La Administración británica sopesa la colaboración con el cementerio inglés
VILAGARCÍA DE AROUSA
La cónsul encargada de este tipo de recintos visitó Vilagarcía esta semana
20 mar 2026 . Actualizado a las 05:00 h.En 1910, el vicecónsul británico en O Carril, Reginal Carmeron-Waler, impulsó la creación de un cementerio para sus propios ciudadanos. Nada extraño, por cuanto la Armada inglesa del Mediterráneo invernaba en la ría de Arousa desde hacía décadas. No era extraño que algún miembro de aquellas tripulaciones perdiese la vida en Galicia, normalmente bajo el credo protestante. Así que un camposanto reservado tenía todo el sentido. Así se demostró con el naufragio del buque Serpent o el del vapor SS Alnwink Castle, hundido a pocas millas de Cariño al ser torpedeado por un submarino alemán en la Primera Guerra Mundial. Más de un siglo después de su fundación, la Administración británica parece dispuesta a correr con parte de su mantenimiento.
La cónsul honoraria del Reino Unido, María García de la Concha, y el responsable de horticultura de la Commonwealth War Graves Comision (CWGC), Steven Arnold, visitaron ayer el recinto de Rubiáns en compañía de la teniente de alcalde de Vilagarcía, la socialista Tania García, el concejal de Obras, José María González, y la responsable del servicio municipal de Parques e Xardíns, Dolores Barreiro.
El encuentro sirvió, entre otras cuestiones, para que la comitiva comprobase el estado real en el que se encuentra el camposanto y se hiciese una idea de las actuaciones que merece su correcta conservación. Sus zonas verdes, cuyo mantenimiento recae sobre el Concello de Vilagarcía, se hallan en un razonable buen estado, algo que convenció a los responsables de ambas Administraciones de la conveniencia de llevar a cabo una limpieza en profundidad de las lápidas y de las cruces de piedra que configuran los enterramientos.
El objetivo de la intervención es eliminar los líquenes y el musgo que crecen sobre ellas y garantizar, de esta forma, una perfecta lectura de los nombres de los marineros de la Royal Navy que están inscritos en ellas. Aunque todavía no está catalogado como elemento protegido dentro del Plan Xeral de Ordenación Municipal, Tania García sugirió que los trabajos a desarrollar sean ejecutados por personal cualificado en esta clase de intervenciones. Teniendo en cuenta el desconocimiento de los representantes británicos en la materia, la teniente de alcalde ofreció al colaboración del Concello, que contactará con la restauradora Iria López. La misma que ha dirigido, por ejemplo, la recuperación del cruceiro de O Carril que Castelao incluyó e ilustró en su estudio canónico As cruces de pedra na Galiza.

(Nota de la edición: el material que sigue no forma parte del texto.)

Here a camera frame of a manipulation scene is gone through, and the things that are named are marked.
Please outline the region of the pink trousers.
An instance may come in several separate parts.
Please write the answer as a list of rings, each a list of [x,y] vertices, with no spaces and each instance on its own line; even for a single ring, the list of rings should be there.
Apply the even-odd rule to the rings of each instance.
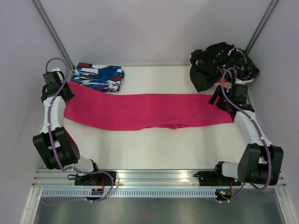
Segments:
[[[209,95],[115,95],[74,82],[74,97],[66,103],[64,117],[76,123],[109,131],[138,131],[158,127],[178,129],[233,122],[230,115],[210,105]]]

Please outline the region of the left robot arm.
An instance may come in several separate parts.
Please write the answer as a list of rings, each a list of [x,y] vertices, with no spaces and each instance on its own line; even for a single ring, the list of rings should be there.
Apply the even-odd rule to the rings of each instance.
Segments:
[[[41,131],[33,137],[37,149],[46,168],[52,170],[74,170],[85,175],[91,185],[101,182],[102,174],[96,163],[80,155],[73,138],[64,127],[64,110],[66,102],[74,97],[59,68],[43,74],[45,85],[42,89],[41,101],[44,106],[44,122]]]

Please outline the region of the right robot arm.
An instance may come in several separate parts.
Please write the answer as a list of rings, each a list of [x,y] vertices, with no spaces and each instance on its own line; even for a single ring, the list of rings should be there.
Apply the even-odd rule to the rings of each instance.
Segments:
[[[262,132],[255,110],[247,102],[247,90],[245,84],[232,84],[229,89],[219,85],[209,99],[209,104],[216,105],[231,116],[246,144],[238,163],[218,162],[213,180],[219,185],[234,178],[255,185],[275,186],[284,152],[281,147],[274,146]]]

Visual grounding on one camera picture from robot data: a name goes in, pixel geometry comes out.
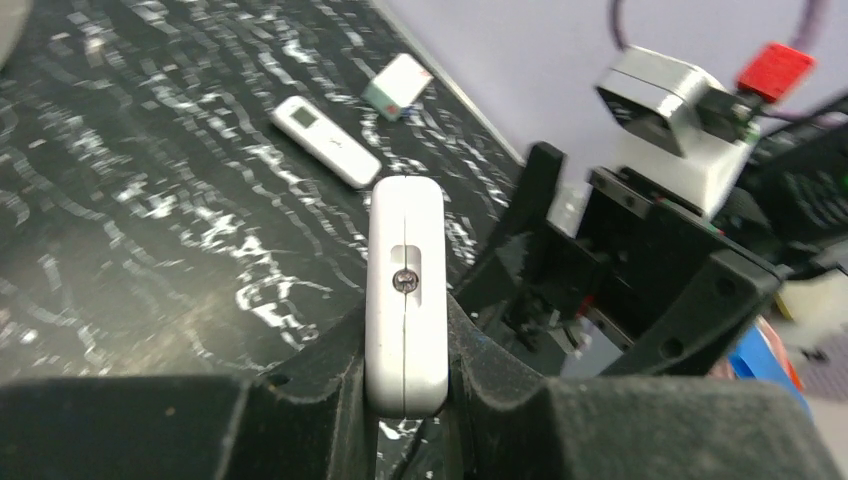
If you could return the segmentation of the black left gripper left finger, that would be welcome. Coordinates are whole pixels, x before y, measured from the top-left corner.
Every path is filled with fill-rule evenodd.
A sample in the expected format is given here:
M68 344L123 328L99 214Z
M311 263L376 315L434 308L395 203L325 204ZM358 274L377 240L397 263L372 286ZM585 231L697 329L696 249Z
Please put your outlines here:
M56 377L1 389L5 479L370 479L364 310L255 379Z

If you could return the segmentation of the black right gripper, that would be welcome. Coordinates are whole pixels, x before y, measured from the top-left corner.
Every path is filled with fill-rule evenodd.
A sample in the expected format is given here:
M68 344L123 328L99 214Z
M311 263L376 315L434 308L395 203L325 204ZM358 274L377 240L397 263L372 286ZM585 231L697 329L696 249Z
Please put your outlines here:
M564 329L594 295L595 307L631 338L604 376L706 375L769 303L782 272L731 250L710 254L724 232L628 168L591 172L572 239L547 219L566 162L547 142L531 147L457 302L509 353L557 375Z

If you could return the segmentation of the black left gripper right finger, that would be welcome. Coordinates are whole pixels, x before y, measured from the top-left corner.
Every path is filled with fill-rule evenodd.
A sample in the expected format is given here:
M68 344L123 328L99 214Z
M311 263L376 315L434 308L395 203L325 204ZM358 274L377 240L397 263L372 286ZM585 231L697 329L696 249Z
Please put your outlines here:
M451 457L470 479L837 479L783 389L691 377L547 377L449 300Z

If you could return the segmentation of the white remote control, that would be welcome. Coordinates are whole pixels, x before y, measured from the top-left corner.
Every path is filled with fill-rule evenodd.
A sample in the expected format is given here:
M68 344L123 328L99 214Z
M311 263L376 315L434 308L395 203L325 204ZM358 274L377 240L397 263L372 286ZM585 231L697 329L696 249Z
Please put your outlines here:
M438 412L449 384L446 239L440 186L392 176L372 191L365 391L381 417Z

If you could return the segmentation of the small grey remote control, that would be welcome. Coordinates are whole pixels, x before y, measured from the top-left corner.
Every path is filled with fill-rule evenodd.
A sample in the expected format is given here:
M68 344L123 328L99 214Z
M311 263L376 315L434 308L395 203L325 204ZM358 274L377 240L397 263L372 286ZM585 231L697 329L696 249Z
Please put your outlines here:
M290 96L271 113L273 124L349 186L369 186L382 163L302 96Z

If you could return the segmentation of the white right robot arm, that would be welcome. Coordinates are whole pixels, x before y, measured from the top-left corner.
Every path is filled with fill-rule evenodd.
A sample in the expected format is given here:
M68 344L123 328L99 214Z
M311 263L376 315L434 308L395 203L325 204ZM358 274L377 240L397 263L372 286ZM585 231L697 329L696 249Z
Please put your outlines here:
M566 157L540 142L457 301L527 346L552 312L590 308L622 350L607 374L703 375L784 281L846 255L847 129L819 123L846 109L838 97L761 139L713 220L632 168L596 168L575 235L548 222Z

La visita de esta semana se enmarca en la serie de encuentros periódicos que la comisión encargada de la conservación de los cementerios británicos lleva a cabo en instalaciones como las de Vilagarcía y otros puntos similares tanto en territorio gallego y español como en Portugal. Por lo que respecta a la capital arousana, el puñado de sepulturas que conserva el camposanto estuvieron a punto de ser convertidas en territorio español hace nueve años. No fue así.